Program TMMD ke-126 menjadi bukti sinergi antara TNI dan masyarakat dalam membangun desa. Tak hanya infrastruktur fisik, tetapi juga memperkuat rasa kebersamaan dan semangat gotong royong demi masa depan desa yang lebih baik.
Pengamat sosial Dosen Antropolog Universitas Malikussaleh, Dr Teuku Kemal Fasya, mengapresiasi program ini, apalagi program ini sudah ada sejak era orde baru yang disebut ABRI Masuk Desa (AMD) sebuah program pembangunan desa yang dilaksanakan angkatan bersenjata republik Indonesia (ABRI) kala itu. Kemudian menjadi TNI TMMD pasca remformasi.

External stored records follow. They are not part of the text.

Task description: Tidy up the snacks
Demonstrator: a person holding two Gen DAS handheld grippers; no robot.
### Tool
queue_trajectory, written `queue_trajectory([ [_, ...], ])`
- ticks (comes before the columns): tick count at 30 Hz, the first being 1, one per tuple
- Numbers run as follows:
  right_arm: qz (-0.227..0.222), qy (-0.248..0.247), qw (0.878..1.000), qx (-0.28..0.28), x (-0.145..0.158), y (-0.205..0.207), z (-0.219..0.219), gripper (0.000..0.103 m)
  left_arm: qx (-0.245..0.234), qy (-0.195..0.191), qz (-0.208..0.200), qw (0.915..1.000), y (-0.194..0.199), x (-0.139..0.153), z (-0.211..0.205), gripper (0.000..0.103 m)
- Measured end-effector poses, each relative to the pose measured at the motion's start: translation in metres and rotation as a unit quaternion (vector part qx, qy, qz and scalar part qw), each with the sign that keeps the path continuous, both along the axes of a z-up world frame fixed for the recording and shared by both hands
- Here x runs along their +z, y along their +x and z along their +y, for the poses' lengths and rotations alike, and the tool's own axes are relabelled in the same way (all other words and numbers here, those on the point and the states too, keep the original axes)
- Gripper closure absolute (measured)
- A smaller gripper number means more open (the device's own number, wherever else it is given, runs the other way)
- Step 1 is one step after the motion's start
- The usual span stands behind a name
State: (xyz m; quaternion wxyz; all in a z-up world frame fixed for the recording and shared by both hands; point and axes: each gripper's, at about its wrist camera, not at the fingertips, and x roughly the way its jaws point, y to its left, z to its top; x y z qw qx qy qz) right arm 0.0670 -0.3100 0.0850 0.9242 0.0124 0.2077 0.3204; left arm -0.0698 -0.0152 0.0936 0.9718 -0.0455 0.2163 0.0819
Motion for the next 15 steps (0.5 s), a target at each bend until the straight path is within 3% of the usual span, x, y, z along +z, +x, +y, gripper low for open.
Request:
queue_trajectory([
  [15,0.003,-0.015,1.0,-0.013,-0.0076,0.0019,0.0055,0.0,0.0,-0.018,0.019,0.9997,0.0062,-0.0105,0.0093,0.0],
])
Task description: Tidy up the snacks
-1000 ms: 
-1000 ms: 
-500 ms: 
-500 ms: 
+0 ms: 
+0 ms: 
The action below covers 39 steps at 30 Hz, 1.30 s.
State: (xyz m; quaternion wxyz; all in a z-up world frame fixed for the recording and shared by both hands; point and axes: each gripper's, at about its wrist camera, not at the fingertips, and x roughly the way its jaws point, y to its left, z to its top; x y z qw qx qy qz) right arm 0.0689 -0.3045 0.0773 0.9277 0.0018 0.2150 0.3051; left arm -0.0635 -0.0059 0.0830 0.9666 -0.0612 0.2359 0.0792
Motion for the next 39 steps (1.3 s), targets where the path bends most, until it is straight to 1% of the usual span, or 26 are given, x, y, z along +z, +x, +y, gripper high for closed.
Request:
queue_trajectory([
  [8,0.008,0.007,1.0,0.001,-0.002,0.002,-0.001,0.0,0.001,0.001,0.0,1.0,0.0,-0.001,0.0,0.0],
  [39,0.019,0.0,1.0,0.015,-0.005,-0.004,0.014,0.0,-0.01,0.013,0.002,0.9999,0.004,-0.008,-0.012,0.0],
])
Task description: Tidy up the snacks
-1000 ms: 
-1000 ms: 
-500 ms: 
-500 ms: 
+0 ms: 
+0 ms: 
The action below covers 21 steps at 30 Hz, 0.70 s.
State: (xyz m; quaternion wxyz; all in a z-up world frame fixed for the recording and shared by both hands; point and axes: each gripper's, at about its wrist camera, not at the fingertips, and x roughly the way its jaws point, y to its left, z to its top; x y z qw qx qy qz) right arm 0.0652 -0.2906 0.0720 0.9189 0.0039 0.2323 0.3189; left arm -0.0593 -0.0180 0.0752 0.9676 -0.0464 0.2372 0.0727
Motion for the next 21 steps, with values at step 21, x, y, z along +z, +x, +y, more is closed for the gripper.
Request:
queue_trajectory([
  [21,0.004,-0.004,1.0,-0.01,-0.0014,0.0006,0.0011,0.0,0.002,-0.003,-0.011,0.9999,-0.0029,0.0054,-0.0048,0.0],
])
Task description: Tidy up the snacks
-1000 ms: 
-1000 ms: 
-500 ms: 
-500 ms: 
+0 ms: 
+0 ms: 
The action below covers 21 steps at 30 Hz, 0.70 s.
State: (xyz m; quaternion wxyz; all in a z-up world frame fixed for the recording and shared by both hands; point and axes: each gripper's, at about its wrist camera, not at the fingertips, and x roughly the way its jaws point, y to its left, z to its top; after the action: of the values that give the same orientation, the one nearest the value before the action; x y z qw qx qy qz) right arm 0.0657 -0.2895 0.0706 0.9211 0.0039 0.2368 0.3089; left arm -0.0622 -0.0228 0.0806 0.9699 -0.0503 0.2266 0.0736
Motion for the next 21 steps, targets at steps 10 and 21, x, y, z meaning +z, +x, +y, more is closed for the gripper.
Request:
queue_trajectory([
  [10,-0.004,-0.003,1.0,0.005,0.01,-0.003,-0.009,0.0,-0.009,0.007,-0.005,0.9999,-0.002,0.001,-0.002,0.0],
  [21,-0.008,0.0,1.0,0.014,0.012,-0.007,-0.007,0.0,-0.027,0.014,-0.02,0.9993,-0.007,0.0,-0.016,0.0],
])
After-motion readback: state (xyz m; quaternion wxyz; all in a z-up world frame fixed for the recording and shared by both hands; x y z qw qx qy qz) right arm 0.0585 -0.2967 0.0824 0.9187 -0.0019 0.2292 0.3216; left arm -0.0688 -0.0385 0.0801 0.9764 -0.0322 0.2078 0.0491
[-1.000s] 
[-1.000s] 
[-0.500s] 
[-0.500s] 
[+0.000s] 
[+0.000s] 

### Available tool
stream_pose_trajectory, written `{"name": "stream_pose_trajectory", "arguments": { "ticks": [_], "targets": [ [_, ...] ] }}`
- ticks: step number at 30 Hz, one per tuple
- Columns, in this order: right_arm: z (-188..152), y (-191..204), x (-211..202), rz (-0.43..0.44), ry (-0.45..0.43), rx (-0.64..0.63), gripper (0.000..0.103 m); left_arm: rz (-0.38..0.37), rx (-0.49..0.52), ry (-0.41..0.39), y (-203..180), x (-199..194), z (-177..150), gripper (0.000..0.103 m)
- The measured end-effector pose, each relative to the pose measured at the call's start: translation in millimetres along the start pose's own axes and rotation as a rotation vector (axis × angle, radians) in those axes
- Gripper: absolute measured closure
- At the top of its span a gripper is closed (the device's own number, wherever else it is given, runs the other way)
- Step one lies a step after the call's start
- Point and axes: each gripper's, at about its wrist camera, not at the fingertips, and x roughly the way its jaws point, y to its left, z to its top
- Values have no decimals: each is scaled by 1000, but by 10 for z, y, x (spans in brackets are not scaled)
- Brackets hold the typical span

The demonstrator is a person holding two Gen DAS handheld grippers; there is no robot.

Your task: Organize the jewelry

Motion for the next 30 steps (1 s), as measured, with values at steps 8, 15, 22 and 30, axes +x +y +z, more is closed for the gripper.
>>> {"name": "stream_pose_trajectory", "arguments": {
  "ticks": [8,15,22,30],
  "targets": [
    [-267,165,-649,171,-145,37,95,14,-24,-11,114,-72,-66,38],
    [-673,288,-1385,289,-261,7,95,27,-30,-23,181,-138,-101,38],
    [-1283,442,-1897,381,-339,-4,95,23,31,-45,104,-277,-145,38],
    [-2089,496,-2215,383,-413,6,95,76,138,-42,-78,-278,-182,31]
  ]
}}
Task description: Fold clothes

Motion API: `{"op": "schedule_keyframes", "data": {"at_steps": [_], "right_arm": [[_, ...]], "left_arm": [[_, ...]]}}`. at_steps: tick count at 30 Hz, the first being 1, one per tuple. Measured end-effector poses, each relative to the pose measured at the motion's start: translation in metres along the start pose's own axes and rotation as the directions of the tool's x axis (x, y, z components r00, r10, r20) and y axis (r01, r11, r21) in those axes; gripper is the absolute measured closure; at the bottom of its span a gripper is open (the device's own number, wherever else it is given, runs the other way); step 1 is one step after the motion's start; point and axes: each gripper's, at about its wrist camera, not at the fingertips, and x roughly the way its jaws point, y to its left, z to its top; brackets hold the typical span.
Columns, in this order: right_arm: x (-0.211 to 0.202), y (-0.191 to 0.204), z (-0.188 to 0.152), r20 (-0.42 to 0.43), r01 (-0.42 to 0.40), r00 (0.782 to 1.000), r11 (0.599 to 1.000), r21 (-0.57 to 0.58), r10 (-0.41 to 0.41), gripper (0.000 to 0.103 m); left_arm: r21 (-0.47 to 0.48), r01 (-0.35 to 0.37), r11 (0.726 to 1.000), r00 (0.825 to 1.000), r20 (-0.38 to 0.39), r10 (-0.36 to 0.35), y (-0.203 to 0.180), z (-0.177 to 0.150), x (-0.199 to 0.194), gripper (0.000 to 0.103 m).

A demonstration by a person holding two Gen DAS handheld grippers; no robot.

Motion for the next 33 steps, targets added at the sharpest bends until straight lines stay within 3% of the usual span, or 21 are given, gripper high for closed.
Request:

Menurutnya, program ini bisa membantu percepatan pembangunan desa melalui kegiatan fisik seperti pembangunan infrastruktur dan non fisik seperti peningkatan kesadaran bernegara dan kesehjahteraan masyarakat.
“Secara normatif baik untuk masyarakat, membantu tumbuhnya perekonomian masyarakat juga seperti pembangunan jalan itu. Tapi ini juga harus tranparan agar masyarakat tetap percaya dengan berjalannya program ini,” pungkasnya.